Assignment: Your reproduction of the entries should be exact and should contain no pictures.

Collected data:

•••

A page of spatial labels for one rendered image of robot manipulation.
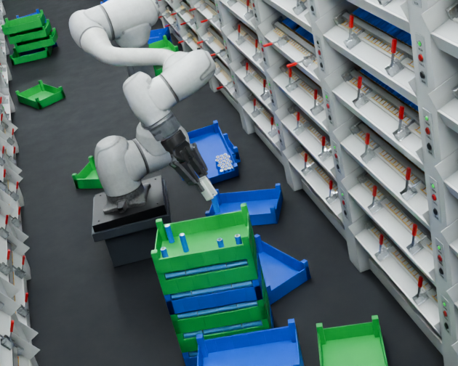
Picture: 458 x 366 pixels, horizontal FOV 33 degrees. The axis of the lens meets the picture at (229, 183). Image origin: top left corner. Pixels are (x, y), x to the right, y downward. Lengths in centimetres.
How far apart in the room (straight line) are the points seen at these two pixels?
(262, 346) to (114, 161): 107
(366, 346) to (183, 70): 105
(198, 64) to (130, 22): 53
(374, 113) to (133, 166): 117
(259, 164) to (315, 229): 69
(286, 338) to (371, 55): 88
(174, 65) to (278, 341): 89
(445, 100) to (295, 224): 149
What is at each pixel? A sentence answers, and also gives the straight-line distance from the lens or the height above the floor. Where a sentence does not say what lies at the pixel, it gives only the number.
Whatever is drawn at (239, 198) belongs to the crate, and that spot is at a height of 2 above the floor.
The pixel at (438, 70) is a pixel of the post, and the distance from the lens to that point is 183.
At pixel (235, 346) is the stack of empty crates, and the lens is 242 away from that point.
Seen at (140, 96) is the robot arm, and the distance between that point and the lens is 234.
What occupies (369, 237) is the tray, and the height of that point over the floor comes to 18.
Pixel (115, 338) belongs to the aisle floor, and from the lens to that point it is 289.
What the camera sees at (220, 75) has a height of 17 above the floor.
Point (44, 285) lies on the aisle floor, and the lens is 332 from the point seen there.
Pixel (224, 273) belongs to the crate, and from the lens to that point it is 239.
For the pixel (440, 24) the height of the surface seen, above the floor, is 112.
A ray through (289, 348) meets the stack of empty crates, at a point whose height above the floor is 16.
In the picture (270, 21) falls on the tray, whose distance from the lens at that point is 315.
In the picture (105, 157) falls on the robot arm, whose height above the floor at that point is 46.
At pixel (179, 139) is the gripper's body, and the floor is 75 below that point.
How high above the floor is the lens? 172
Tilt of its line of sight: 28 degrees down
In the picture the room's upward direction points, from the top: 14 degrees counter-clockwise
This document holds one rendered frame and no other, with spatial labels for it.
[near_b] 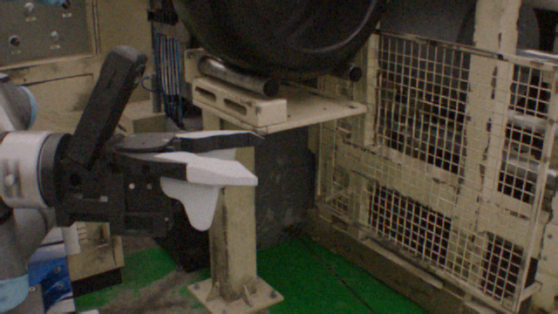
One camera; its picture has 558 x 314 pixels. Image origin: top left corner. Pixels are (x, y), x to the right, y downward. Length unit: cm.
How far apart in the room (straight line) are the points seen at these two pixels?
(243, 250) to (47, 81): 88
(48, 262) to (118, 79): 88
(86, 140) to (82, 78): 143
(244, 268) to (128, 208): 155
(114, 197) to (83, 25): 149
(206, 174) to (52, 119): 153
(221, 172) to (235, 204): 147
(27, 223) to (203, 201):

•••

Exercise result:
A page of spatial labels for one rendered image of robot manipulation.
Picture: 458 x 366 pixels, horizontal FOV 33 degrees. The axis of the lens meets the picture at (229, 183). Image origin: top left corner. Pixels are (x, y), x to the right, y downward. Lengths in centimetres.
How far apart in the room (straight line) are the points seen at these two pixels?
(262, 346) to (114, 161): 107
(366, 346) to (183, 70): 105
(198, 64) to (130, 22): 53
(374, 113) to (133, 166): 117
(259, 164) to (315, 229): 69
(286, 338) to (371, 55): 88
(174, 65) to (278, 341): 89
(445, 100) to (295, 224): 149
What is at each pixel? A sentence answers, and also gives the straight-line distance from the lens or the height above the floor. Where a sentence does not say what lies at the pixel, it gives only the number.
Whatever is drawn at (239, 198) belongs to the crate, and that spot is at a height of 2 above the floor.
The pixel at (438, 70) is a pixel of the post, and the distance from the lens to that point is 183.
At pixel (235, 346) is the stack of empty crates, and the lens is 242 away from that point.
Seen at (140, 96) is the robot arm, and the distance between that point and the lens is 234.
What occupies (369, 237) is the tray, and the height of that point over the floor comes to 18.
Pixel (115, 338) belongs to the aisle floor, and from the lens to that point it is 289.
What the camera sees at (220, 75) has a height of 17 above the floor.
Point (44, 285) lies on the aisle floor, and the lens is 332 from the point seen there.
Pixel (224, 273) belongs to the crate, and from the lens to that point it is 239.
For the pixel (440, 24) the height of the surface seen, above the floor, is 112.
A ray through (289, 348) meets the stack of empty crates, at a point whose height above the floor is 16.
In the picture (270, 21) falls on the tray, whose distance from the lens at that point is 315.
In the picture (105, 157) falls on the robot arm, whose height above the floor at that point is 46.
At pixel (179, 139) is the gripper's body, and the floor is 75 below that point.
How high above the floor is the lens? 172
Tilt of its line of sight: 28 degrees down
In the picture the room's upward direction points, from the top: 14 degrees counter-clockwise
This document holds one rendered frame and no other, with spatial labels for it.
[near_b] 
One camera; its picture has 558 x 314 pixels. Image origin: top left corner. Pixels are (x, y), x to the right, y downward. Length unit: cm.
How far apart in the room (straight line) are the points seen at these two pixels?
(243, 250) to (47, 81): 88
(48, 262) to (118, 79): 88
(86, 140) to (82, 78): 143
(244, 268) to (128, 208): 155
(114, 197) to (83, 25): 149
(206, 174) to (52, 119): 153
(221, 172) to (235, 204): 147
(27, 223) to (203, 201):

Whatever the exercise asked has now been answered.